Preface

Text Mining of Web-Based Medical Content brings together a talented group of researchers devoted to the study of how to derive high quality information from online data sources, ranging from biomedical literature, electronic health records, query search terms, social media posts and tweets, to general health information found on the web. Using some of the latest empirical methods of knowledge extraction, the authors show how online content, generated by both professionals and laypersons, can be mined for valuable information about disease processes, adverse drug reactions not captured during clinical trials, and tropical fever outbreaks. In this anthology the authors show how to perform information extraction on a hospital intranet and how to build a social media search engine to glean information about patients’ own experiences in interacting with healthcare professionals. In addition, some of the authors have studied ways to improve access to online health information for those who suffer from visual impairments, while others have studied the use of information extraction techniques in sifting through YouTube video descriptions and radiographic image data.
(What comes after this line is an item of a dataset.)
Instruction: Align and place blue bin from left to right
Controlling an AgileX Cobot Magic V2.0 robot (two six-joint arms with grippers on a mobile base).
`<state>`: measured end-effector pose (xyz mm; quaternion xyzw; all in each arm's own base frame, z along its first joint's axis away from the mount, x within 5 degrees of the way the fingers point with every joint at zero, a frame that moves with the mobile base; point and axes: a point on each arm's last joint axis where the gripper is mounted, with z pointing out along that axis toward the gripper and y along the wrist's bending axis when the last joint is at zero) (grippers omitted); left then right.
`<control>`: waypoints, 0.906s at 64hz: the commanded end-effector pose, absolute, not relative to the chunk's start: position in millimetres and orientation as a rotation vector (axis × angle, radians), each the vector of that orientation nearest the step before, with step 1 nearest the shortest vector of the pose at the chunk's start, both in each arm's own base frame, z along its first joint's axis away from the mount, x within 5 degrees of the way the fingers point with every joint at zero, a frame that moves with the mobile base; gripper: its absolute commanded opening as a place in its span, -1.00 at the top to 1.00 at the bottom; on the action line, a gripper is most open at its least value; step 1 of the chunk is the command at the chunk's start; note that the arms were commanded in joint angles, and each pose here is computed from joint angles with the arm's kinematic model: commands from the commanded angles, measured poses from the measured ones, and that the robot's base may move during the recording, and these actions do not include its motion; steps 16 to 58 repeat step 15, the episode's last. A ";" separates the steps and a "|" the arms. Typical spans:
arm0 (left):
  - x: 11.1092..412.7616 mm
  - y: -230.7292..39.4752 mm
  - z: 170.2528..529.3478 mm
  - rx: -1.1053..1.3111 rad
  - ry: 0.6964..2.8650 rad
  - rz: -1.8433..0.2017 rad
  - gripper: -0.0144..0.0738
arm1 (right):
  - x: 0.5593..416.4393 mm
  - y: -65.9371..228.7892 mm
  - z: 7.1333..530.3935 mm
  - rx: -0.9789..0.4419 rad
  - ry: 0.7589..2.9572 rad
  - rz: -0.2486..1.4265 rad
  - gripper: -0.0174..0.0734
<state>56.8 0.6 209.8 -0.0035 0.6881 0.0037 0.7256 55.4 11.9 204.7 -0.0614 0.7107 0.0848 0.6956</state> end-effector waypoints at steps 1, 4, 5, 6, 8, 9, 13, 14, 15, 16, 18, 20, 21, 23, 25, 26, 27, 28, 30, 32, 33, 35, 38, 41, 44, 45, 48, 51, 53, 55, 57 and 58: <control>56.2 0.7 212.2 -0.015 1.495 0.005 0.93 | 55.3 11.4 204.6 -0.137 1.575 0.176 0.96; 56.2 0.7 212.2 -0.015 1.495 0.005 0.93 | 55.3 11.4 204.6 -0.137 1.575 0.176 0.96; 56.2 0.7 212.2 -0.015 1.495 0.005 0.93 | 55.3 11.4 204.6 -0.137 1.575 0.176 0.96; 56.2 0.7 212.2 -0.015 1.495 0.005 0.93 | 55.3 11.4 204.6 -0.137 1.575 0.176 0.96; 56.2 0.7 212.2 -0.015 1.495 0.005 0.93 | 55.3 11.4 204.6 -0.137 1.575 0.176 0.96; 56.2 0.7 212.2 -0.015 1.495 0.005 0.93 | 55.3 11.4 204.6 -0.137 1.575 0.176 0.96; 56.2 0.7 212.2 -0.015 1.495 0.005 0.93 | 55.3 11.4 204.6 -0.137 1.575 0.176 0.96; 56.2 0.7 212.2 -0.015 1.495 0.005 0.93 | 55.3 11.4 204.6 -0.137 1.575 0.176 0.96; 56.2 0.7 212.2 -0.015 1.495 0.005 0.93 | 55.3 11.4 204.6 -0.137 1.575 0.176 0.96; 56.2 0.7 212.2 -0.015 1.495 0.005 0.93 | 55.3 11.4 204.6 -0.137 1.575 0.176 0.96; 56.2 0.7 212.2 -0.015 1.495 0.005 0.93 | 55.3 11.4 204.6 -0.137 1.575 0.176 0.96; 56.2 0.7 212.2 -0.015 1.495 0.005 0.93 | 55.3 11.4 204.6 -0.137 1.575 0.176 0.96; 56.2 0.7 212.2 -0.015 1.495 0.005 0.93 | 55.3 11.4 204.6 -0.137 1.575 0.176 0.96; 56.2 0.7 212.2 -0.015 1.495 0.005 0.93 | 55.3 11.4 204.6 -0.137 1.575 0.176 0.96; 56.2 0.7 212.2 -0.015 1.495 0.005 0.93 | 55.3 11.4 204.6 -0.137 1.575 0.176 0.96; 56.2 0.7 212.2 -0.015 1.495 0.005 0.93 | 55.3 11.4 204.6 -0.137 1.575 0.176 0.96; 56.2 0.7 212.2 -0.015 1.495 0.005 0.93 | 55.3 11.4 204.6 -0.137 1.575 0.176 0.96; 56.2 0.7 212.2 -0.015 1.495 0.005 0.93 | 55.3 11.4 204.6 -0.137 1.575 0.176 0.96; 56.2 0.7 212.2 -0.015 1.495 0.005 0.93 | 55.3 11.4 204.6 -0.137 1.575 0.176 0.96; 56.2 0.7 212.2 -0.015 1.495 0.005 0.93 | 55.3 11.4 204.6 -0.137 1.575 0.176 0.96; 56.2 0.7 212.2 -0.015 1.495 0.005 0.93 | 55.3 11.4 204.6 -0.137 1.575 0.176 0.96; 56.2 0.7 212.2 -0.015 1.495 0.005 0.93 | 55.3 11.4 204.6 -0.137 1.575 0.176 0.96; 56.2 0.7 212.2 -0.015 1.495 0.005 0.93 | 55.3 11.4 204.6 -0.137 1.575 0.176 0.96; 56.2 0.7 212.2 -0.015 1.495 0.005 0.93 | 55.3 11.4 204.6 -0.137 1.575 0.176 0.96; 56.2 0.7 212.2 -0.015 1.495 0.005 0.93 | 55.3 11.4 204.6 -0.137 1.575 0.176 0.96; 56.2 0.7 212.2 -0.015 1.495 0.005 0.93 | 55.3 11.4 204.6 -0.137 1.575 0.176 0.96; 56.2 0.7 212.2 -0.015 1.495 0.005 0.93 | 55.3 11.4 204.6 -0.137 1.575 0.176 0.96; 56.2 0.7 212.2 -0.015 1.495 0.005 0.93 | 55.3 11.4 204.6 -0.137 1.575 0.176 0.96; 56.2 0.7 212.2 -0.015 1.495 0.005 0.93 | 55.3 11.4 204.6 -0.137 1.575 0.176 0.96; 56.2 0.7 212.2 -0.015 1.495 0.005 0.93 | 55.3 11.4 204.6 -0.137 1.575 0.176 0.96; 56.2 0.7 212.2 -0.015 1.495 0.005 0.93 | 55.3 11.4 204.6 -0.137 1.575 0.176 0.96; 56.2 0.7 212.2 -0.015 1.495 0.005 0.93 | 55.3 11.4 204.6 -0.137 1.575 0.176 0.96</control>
This book is divided into four sections:

The first section closely examines methods and techniques for mining biomedical literature and electronic health records.
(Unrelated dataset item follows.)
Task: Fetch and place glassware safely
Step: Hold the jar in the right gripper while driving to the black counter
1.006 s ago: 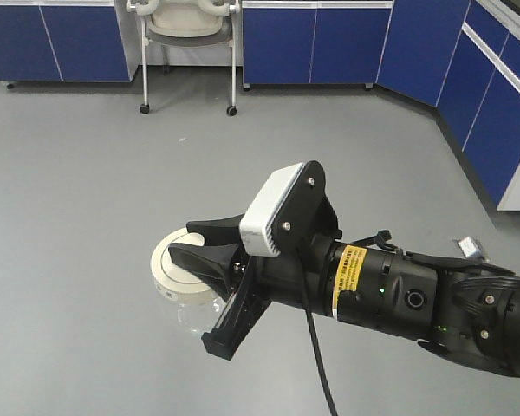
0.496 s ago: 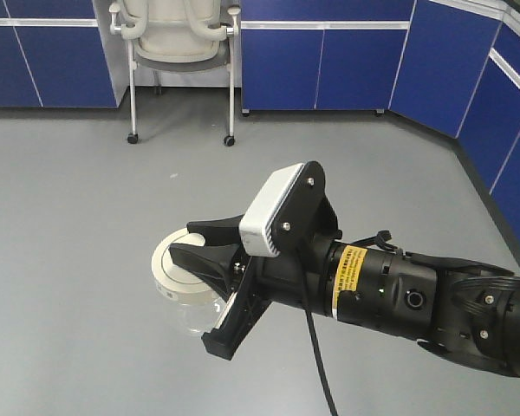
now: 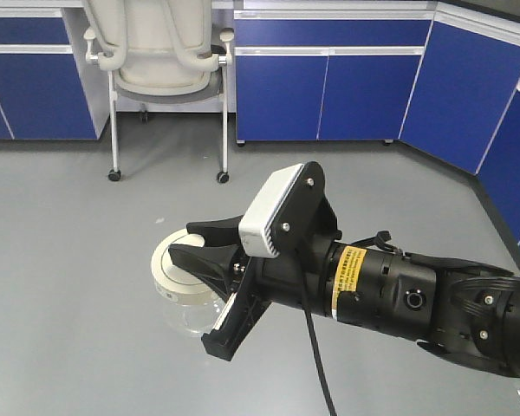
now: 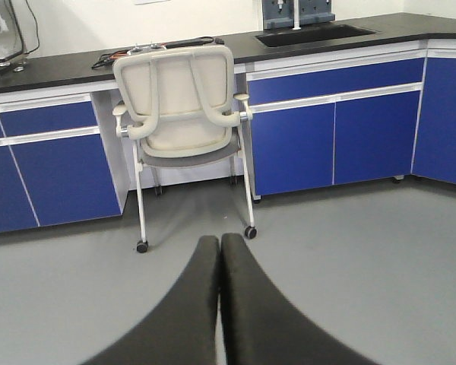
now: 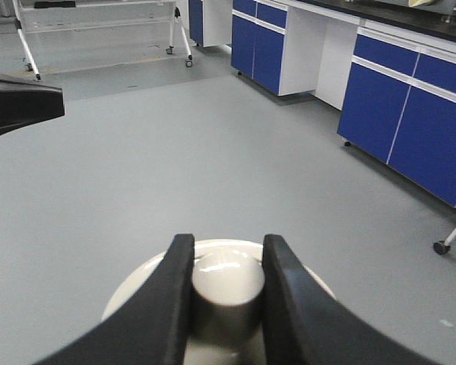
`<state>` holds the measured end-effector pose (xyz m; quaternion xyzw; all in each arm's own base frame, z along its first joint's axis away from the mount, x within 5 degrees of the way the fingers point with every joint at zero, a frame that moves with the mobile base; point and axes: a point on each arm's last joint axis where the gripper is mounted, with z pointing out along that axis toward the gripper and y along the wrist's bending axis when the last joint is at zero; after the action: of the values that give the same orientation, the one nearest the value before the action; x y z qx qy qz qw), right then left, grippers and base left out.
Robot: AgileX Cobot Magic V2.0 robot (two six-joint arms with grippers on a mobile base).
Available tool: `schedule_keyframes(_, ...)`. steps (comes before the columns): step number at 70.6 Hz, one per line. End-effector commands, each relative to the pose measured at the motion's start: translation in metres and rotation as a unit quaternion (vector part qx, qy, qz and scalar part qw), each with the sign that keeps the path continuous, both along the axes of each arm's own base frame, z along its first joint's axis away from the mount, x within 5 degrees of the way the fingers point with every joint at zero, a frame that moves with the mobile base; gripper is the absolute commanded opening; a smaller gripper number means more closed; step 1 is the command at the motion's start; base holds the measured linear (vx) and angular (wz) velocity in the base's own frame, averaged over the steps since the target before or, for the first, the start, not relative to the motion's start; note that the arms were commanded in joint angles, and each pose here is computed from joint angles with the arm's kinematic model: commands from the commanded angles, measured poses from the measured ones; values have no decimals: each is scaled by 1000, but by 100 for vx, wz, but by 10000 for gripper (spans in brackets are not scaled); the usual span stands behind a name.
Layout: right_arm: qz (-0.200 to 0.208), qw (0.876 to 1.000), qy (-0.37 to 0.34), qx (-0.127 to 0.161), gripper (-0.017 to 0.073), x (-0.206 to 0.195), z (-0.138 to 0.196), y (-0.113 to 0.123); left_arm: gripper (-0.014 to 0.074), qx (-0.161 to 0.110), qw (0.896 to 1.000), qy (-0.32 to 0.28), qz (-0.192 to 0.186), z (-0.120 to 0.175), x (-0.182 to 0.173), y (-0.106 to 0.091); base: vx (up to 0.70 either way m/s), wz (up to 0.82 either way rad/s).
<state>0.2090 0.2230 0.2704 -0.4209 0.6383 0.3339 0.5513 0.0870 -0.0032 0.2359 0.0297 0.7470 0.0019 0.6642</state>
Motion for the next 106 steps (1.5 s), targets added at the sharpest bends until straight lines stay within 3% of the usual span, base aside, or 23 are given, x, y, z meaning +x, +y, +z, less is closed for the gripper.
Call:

The section opens with a comprehensive overview of the application of text mining to biomedical knowledge extraction, analyzing both clinical narratives and medical literature. The authors demonstrate how the four main phases of biomedical knowledge extraction using text mining (text gathering, text preprocessing, text analysis, and presentation) may be used to obtain relevant information from vast online databases of health science literature and patients’ electronic health records. They present various text mining tools that have been developed in both university and commercial settings, as well as an in-depth analysis of the differences between clinical text found in electronic health records and biomedical text found in online journals, books, and conference papers.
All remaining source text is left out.